Saturday, April 21, 2012

Married For A Life Time . . . How Does That happen?

Today I attended a reception for some friends who were celebrating their 50th wedding anniversary. It was a great time with them, their families and friends celebrating together. I congratulate them on 50 years together and send my best wishes for many more years together.
While I was sitting there enjoying the food and festivities my mind flashed back to an experience I had sometime around 1991 or so. Another couple I knew was celebrating their 50th wedding anniversary and I had stopped at a PharMor store to get a card. When I handed the cashier the card she looked at it for a moment and then said, "I didn't know people actually stayed married that long anymore."

It does appears to be the exception rather than the rule in our day. But, even in our cynical and jaded times it does still happen . In fact, in 4 years my wife and I will actually be celebrating our own 50th. wedding anniversary. So yes Virginia there is a Santa Claus and yes people do stay married to each other for a lifetime. Oh I know it is becoming less common than it once was but it does still happen.

I suppose if you were to ask people in general how it is possible for people to stay married for so long you'd get a number of responses. Chief among the answers would probably be that they stayed together because "they loved each other."  Now I would hope that couples who get married actually love each other or at least believe that they love each other at the time they married.

After nearly forty years of active ministry I have never counseled a single couple or performed a ceremony for a couple who did not profess their love for each other. However, I know that many of those marriages ended in divorce within a few years . . . some within a year. There are, no doubt, a lot of reasons for those marriages not succeeding. Apparently while "love" may have brought them together it was not enough to keep them together.

Now I don't want to get involved today in a long discussion of was it really love or was it lust that brought them together. Nor do I want to explore whether it was "real" love or an infatuation or perhaps obsession with each other that brought them together. I don't even care whether or not it was an "arranged" marriage." Those may be interesting and profitable discussions for another time but don't really have much to do with my curiosity today.

I actually know a few couples who admit that when they married they did not love each other. In one case the marriage was a way out of a bad home and they other because there was no home. These were marriages of convenience. The remarkable thing is that one couple has been married for more than 50 years and the other more than 45 years. Love for them came later. So much for being in love explaining why couples stay married.

In my experience virtually everyone for whom I performed a wedding ceremony professed that they were in love. I just take them at their word. Were they in love? . . . maybe they were and maybe they were not. I might have questioned their understanding of  love, their maturity and/or their commitment but never that they believed they were in love. You see I am not interested in why so many marriages fail. I want to know why some last a lifetime.

I have a theory about why some marriages last a lifetime. I have often expressed it by saying, "Love may bring us together but commitment keeps us together." People who live together as husband and wife for a lifetime bring some quality to the relationship that equals longevity. I believe that common quality is a sense of commitment. They are committed to their marriage and making it work. Commitment is certainly strengthened where there is a growing maturity, a developing wisdom, and a deepening loyalty.

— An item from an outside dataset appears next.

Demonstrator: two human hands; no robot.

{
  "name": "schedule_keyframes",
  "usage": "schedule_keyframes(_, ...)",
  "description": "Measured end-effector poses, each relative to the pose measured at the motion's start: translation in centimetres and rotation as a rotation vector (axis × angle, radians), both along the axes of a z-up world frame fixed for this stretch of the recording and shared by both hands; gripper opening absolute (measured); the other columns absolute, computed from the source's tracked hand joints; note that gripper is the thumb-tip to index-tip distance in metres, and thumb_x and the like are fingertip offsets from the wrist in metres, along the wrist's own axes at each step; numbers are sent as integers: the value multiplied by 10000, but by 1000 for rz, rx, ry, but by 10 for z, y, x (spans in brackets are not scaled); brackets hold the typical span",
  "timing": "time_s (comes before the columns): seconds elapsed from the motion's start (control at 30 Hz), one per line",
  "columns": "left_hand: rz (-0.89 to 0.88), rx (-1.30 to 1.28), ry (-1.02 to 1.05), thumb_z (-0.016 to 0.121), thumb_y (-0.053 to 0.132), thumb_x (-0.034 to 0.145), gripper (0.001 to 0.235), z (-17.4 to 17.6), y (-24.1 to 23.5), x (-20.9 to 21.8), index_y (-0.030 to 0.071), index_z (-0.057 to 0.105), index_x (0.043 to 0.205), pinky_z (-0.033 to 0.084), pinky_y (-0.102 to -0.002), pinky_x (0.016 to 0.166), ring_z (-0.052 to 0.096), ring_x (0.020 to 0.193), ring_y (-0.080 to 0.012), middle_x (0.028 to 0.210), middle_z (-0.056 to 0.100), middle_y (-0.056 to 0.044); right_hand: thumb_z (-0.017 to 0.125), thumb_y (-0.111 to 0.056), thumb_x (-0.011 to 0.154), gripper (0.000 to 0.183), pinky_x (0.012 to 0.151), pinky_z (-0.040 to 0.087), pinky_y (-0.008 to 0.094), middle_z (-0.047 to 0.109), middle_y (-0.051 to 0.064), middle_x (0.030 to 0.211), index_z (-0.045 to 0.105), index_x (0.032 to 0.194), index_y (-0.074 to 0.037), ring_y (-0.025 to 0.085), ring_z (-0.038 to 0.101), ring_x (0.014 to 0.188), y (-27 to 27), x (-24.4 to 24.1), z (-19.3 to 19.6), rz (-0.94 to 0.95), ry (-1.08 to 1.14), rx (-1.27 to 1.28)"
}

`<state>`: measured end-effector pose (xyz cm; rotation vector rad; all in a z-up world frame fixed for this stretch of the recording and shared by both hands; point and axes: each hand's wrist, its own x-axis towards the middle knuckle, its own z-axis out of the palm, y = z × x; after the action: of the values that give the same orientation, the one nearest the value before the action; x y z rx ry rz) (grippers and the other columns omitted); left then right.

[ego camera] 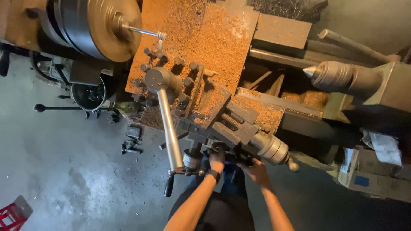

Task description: The person works at a metal lathe, holding a small metal part against the rotating chuck to shape or finish it, then moves to the carriage and turns the handwheels to feed the cutting tool along the workpiece. The person repeatedly retrieves and repositions the small part during the work.

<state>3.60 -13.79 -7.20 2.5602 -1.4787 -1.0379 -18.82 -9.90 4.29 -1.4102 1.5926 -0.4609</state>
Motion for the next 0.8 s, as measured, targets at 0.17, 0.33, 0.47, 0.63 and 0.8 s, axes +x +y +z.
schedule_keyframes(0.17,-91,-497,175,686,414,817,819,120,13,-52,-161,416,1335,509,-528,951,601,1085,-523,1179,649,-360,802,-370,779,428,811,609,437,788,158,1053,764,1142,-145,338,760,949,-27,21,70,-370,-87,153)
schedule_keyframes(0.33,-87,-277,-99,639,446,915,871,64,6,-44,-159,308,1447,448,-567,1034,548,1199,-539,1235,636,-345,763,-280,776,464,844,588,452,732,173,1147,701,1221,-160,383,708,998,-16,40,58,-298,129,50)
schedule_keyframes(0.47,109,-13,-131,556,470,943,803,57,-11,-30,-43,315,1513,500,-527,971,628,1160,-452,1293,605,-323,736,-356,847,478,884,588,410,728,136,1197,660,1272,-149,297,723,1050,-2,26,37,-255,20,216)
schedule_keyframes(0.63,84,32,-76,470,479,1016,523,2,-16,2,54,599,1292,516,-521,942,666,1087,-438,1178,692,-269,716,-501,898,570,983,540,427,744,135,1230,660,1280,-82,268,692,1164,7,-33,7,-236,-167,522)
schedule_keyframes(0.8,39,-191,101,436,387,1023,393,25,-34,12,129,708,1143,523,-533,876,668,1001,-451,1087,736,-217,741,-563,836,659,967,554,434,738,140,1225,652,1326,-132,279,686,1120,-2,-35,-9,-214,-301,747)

People may be in love with each other when they marry but they do not always feel or act lovingly toward each other. Marriages that last face all the same challenges of life as those that do not. Marriage is never easy . . .  it is always demanding . . . and there will be plenty of opportunities for calling it quits. It takes a lot of commitment to persevere. But those who do eventually reach a point where they cannot even image life without each other. Those are the couples who will celebrate a lifetime of loving each other.

Neil Sedaka wrote a song called "Love Will Keep Us Together" and it believe it will if it is accompanied by a good healthy dose of committed to each other.